Fecal incontinence in the elderly

Treatment options - Fecal incontinence in the elderly
Diarrhea and constipation are independent risk factors for fecal incontinence. Therefore, medical management of FI is directed toward identifying and treating the underlying disorders causing diarrhea or constipation (see Table 4). Surgical and behavioral treatments address the integrity and strength of the pelvic floor muscles as well as sensory dysfunction of the rectum associated with neurologic and anatomic defects. When both treatment modalities fail to restore bowel control or improve quality of life, therapy is targeted toward providing symptom relief.

Medical management Supportive treatment should begin with simple lifestyle modifications such as avoiding certain foods and bowel habit training. Treatment of underlying causes of diarrhea or constipation may result in cure in a small subset of patients. Avoiding caffeine, a gastrocolonic stimulant, after meals as well as brisk physical activity immediately postprandially may lessen urgency and diarrhea. In all patients, especially the institutionalized, good skin hygiene is important to prevent skin breakdown. Frequent cleansing, changing of undergarments, and use of barrier creams such as silver sulfadiazine, zinc oxide, and calamine lotion may prevent skin excoriation. Scheduled or ritualized toileting, instituting cognitive training, and providing easily accessible facilities such as bedside commodes and bedpans may prove helpful in decreasing frequency of soiling and accidents.

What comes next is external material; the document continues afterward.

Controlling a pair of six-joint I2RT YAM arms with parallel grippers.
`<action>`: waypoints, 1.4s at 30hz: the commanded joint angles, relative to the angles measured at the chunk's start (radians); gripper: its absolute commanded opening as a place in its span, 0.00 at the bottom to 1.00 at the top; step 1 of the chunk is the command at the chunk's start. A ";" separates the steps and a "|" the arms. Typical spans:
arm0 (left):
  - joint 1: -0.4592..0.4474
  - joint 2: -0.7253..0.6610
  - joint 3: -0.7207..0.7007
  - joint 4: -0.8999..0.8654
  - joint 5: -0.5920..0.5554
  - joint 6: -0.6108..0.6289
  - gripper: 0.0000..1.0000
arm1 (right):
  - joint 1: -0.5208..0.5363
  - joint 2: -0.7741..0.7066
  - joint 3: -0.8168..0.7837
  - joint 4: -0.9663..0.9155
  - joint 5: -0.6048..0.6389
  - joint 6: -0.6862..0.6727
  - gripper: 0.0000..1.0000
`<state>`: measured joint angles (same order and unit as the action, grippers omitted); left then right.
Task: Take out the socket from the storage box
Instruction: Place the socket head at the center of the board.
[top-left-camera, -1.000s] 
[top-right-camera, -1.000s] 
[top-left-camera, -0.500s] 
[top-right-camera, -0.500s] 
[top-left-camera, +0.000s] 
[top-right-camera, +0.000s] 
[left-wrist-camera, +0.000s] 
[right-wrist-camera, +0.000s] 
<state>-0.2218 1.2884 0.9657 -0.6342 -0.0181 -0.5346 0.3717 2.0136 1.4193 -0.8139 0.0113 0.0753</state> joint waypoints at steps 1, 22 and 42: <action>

Table 4 Treatment of fecal incontinenceTable 4 Treatment of fecal incontinence

Bulking agents such as soluble fiber may be used to increase stool bulk, but there is little evidence to support this approach. Antidiarrheal agents such as loperamide are the first line of pharmacologic agents employed in persistent diarrhea. Loperamide, a synthetic opioid, decreases intestinal motility and secretion. A placebo-controlled trial of loperamide showed reduced frequency of incontinence, improved stool urgency, and increased colonic transit time as well as an increase in anal resting sphincter pressure and reduced stool weight. Loperamide taken before social occasions may help incontinent patients avoid accidents and thus encourage participation in social activities; however, common side effects include constipation and dependency.

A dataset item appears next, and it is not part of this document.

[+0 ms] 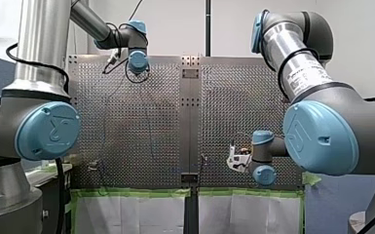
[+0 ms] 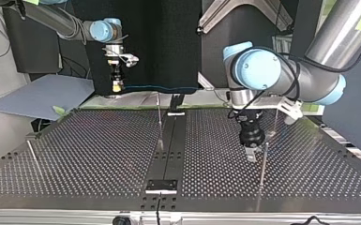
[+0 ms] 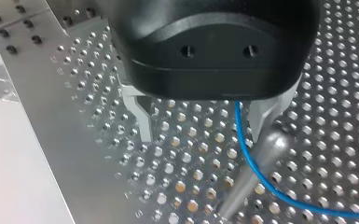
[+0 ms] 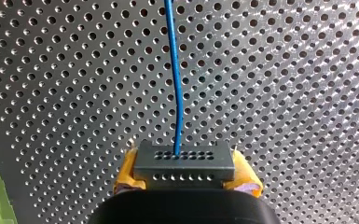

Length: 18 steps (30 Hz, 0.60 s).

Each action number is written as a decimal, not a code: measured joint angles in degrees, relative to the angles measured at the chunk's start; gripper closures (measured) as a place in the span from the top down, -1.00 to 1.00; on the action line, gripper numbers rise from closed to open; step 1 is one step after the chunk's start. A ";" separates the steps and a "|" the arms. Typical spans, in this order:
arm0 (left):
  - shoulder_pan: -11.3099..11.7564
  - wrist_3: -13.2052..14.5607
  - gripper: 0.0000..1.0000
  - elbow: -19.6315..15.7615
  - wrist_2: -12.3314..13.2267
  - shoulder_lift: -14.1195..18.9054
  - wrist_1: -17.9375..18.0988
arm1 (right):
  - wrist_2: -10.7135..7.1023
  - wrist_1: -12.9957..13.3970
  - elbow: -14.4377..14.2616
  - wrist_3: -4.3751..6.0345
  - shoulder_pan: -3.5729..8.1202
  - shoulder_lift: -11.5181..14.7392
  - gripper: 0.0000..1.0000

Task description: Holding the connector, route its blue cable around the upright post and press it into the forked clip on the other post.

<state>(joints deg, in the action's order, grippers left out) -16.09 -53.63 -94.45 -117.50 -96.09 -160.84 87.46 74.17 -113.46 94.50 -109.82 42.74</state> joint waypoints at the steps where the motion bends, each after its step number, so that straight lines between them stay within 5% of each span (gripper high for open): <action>1: -0.05 -0.11 0.98 0.05 0.47 0.00 -0.08 | 0.00 0.01 0.00 0.00 0.00 -0.01 -0.42; 10: -0.30 -1.11 0.98 0.73 2.04 -0.08 -0.71 | 0.00 0.19 0.01 0.00 -0.09 -0.01 -0.42; 18: -1.78 -1.24 0.98 3.56 -0.03 -2.10 -3.08 | 0.00 0.28 0.01 0.00 -0.17 0.00 -0.42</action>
<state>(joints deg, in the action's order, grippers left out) -17.87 -54.87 -90.88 -117.54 -98.19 -163.91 87.46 74.45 -113.45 94.50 -109.99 42.74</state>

Diphenoxylate/atropine is an alternative drug that is used with variable results. Codeine phosphate does provide benefit but at the potential cost of increased drowsiness and addiction. Cholestyramine/colestipol may be used in patients with ileal resection for whom bile salt malabsorption may be the underlying disorder. Other agents such as estrogen and sodium valproate have been tried with mixed results. Agents such as tricyclic antidepressants have been used empirically to improve symptoms for patients with idiopathic FI. In an open-label study of low-dose amitriptyline in the treatment of patients with idiopathic FI (mean age, 66 years), 89% of patients reported improvement in symptoms and reduced number of bowel movements per day (P*gt; .001). Phenylephrine gel has been shown to increase resting anal canal pressure and FI scores for patients with ileoanal reservoir pouch and FI.

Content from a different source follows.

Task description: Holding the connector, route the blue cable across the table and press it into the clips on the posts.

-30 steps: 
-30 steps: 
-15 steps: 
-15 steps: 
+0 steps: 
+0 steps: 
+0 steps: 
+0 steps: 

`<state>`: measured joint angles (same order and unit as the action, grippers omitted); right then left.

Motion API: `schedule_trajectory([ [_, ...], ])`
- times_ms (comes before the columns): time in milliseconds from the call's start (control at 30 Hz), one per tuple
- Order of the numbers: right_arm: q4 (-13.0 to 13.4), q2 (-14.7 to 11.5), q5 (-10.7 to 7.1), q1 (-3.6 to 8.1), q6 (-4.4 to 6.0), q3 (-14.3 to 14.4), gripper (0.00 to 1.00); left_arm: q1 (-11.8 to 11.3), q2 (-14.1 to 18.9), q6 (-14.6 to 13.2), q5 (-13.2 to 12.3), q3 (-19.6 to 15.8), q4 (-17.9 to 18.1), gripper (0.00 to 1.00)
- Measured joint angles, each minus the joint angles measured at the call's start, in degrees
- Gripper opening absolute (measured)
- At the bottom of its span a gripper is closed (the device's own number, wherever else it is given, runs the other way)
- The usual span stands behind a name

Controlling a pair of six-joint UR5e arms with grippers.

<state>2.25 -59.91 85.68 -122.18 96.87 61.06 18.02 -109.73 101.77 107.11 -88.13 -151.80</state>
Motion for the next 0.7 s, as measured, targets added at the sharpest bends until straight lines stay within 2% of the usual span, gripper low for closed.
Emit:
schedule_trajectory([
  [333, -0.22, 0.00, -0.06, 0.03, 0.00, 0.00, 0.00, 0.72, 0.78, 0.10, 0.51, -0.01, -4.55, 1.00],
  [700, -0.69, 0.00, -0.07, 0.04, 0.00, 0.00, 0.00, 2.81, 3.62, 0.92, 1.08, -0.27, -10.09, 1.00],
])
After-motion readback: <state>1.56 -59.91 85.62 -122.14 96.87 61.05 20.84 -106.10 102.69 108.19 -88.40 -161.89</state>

In patients with constipation, fecal impaction, and overflow incontinence, regular colonic evacuation with enemas, digital stimulation with bisacodyl or glycerin suppositories, fiber supplementation, and selective use of oral laxatives may prove helpful.

Biofeedback Biofeedback is usually the first line of treatment if medical management fails. It is based on the principles of operant conditioning, and is used in cooperative patients with weak sphincters and/or impaired rectal sensation. Using a rectal balloon anal manometry device, patients are taught to contract the EAS when they perceive balloon distention. The goal is to improve contraction of the EAS in response to rectal distention, and visual, auditory, or verbal feedback techniques may be employed. Most patients seem to require 4 to 6 training sessions for a sustained response. Most studies revealed short-term subjective improvements of symptoms, but without improvement in objective anorectal measurements. Some studies do report improvement in voluntary squeeze pressure, rectoanal coordination, and rectal sensation and capacity. The evidence suggests that biofeedback has been found in the short term to improve symptoms and restore quality of life for patients aged 50 and older.

The presence of severe FI, pudendal neuropathy, and neurologic disorders portends a poor prognosis when treating with biofeedback. No reported randomized, controlled trials have compared biofeedback to other modalities including surgery. The technique remains incompletely standardized, and defining clinical improvement remains a challenge. However, given its safety profile and ease of application, biofeedback should be offered to all patients with intact cognitive function in whom supportive medical therapies have failed.

Anal plug devices, injectable sphincter-bulking agents (eg, autologous fat, collagen and implantable microballoons, carbon-coated beads and silicone), and electrical stimulation of the sacral nerve should be considered experimental therapies. Disposable anal plugs for temporary occlusion of the anal canal may be useful for patients with impaired anal canal sensation and neurologic disease and for institutionalized or immobilized patients. Short-term improvement has been shown with bulking of the anal sphincter to augment surface area and provide a tighter seal for the anal canal. The use of sacral nerve stimulation as an alternative treatment warrants further study.